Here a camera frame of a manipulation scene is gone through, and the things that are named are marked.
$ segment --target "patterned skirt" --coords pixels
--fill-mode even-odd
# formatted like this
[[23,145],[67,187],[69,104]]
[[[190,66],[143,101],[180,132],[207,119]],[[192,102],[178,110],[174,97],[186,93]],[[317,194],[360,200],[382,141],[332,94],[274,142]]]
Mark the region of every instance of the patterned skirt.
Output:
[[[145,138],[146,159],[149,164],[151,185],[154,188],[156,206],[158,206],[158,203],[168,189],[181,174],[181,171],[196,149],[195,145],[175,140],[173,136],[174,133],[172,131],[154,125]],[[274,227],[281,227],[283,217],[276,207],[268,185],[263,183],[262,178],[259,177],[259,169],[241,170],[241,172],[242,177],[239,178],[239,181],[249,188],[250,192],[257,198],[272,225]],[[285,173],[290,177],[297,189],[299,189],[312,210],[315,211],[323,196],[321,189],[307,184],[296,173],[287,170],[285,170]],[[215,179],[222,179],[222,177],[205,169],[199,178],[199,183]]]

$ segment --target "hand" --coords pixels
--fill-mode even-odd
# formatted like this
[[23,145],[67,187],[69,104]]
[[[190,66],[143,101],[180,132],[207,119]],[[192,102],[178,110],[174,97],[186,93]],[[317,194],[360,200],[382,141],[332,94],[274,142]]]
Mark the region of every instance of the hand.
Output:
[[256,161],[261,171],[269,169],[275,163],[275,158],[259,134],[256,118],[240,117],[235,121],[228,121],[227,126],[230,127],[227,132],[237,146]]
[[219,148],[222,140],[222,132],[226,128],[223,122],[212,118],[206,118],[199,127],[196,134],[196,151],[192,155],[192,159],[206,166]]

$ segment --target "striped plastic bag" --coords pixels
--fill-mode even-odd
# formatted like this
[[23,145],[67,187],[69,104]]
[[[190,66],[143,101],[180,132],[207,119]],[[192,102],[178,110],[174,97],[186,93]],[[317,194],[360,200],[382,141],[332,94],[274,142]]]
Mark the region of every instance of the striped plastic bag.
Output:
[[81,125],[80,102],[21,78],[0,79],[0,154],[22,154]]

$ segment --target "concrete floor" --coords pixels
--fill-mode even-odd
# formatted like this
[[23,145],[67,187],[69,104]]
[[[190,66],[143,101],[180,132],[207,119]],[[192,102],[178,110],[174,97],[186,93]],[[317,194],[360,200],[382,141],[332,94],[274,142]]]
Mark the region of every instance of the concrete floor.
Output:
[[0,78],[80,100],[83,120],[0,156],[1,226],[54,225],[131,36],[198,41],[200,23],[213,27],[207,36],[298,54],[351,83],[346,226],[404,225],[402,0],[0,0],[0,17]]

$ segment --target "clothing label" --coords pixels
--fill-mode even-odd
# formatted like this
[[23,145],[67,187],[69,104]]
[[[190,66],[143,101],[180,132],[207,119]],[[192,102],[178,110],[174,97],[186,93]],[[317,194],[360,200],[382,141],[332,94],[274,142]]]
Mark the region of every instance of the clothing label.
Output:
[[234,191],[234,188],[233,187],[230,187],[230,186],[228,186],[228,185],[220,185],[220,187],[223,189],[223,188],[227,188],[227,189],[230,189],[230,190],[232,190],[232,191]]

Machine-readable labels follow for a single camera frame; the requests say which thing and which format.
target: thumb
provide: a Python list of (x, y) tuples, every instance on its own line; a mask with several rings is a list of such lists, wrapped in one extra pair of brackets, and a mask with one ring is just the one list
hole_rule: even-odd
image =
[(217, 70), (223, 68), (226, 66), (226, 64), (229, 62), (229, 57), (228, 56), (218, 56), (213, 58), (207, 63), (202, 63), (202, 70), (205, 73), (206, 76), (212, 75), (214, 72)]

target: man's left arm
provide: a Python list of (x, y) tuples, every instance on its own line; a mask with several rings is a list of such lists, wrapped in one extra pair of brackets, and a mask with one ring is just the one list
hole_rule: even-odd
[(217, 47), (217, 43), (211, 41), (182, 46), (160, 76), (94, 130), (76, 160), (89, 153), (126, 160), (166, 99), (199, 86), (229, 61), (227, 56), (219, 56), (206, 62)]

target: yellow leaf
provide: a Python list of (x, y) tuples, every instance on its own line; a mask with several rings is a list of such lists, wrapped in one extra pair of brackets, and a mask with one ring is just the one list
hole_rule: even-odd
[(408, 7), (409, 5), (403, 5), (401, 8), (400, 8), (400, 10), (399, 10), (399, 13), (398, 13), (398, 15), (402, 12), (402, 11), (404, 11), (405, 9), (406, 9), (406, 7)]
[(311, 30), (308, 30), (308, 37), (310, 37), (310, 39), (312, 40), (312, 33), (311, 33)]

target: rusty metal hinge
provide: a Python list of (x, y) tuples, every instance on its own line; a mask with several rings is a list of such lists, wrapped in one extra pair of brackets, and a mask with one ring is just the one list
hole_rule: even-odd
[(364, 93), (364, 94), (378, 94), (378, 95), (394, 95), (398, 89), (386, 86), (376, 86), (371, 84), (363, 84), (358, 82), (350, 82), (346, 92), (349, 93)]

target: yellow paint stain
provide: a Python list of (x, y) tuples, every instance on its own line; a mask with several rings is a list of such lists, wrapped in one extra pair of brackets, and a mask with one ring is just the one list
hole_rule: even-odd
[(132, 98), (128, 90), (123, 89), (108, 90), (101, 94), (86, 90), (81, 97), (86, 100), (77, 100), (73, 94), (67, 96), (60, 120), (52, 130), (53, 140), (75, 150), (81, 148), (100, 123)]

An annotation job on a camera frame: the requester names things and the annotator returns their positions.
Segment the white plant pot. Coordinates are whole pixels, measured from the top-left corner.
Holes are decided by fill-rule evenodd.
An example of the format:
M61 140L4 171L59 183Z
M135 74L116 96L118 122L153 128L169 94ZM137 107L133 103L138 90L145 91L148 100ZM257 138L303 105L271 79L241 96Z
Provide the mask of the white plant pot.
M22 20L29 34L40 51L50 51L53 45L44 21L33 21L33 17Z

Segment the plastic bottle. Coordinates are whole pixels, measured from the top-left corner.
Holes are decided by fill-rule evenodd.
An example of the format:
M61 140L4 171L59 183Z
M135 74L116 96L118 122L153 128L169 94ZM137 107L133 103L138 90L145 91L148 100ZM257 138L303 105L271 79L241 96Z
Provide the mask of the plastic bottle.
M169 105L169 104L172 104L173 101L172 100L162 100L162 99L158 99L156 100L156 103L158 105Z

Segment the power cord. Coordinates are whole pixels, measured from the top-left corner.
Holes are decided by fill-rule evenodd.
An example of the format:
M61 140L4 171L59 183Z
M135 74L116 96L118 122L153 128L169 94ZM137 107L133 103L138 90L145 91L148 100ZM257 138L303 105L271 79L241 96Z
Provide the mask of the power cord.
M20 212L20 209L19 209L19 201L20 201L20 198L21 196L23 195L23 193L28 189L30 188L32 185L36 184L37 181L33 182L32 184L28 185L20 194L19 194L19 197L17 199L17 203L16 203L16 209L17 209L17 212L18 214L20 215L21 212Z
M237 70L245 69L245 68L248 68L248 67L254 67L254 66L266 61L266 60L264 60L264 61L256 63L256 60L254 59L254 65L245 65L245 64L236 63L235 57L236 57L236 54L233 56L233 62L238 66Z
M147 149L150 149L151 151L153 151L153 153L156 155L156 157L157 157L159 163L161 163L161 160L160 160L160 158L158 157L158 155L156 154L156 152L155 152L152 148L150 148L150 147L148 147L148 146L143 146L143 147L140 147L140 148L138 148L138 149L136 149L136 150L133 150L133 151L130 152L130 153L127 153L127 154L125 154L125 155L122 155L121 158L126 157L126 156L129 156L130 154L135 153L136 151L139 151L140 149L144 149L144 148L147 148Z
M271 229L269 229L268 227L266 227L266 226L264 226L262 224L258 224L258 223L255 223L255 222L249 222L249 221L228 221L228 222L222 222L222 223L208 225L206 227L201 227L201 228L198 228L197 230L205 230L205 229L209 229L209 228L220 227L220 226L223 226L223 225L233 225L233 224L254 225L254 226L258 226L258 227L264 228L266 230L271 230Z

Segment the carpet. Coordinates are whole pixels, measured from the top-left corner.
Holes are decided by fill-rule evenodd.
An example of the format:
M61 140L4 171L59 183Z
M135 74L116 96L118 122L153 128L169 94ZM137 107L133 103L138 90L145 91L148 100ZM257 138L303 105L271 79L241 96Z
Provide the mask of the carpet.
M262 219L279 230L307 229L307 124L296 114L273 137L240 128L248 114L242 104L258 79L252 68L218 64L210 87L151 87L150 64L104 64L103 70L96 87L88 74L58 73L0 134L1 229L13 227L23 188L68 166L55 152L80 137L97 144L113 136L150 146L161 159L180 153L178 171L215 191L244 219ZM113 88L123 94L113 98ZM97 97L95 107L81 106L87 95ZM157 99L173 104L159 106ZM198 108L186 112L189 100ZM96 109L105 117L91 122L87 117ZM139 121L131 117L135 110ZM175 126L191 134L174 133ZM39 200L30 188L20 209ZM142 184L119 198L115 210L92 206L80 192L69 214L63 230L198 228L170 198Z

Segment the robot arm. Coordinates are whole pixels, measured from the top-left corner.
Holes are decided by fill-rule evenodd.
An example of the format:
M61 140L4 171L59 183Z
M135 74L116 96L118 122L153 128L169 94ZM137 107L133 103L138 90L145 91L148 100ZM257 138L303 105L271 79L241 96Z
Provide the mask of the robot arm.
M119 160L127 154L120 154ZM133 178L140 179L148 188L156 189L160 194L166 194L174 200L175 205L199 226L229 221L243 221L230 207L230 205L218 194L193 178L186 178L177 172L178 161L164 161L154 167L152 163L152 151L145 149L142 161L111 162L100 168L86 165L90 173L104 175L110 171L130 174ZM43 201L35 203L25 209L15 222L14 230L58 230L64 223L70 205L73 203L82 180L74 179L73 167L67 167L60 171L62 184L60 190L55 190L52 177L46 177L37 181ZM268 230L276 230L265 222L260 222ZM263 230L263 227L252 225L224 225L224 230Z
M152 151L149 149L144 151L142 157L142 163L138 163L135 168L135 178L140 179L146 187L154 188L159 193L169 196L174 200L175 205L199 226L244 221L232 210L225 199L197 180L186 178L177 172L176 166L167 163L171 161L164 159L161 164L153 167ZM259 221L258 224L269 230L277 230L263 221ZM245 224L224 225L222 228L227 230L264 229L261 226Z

###

* Action item: For each line above that carries the word "coords", copy it out.

* Task solution:
$ segment --target "patterned skirt" --coords pixels
$ segment --target "hand" --coords pixels
$ segment --target "striped plastic bag" --coords pixels
$ segment --target "concrete floor" --coords pixels
$ segment --target "clothing label" --coords pixels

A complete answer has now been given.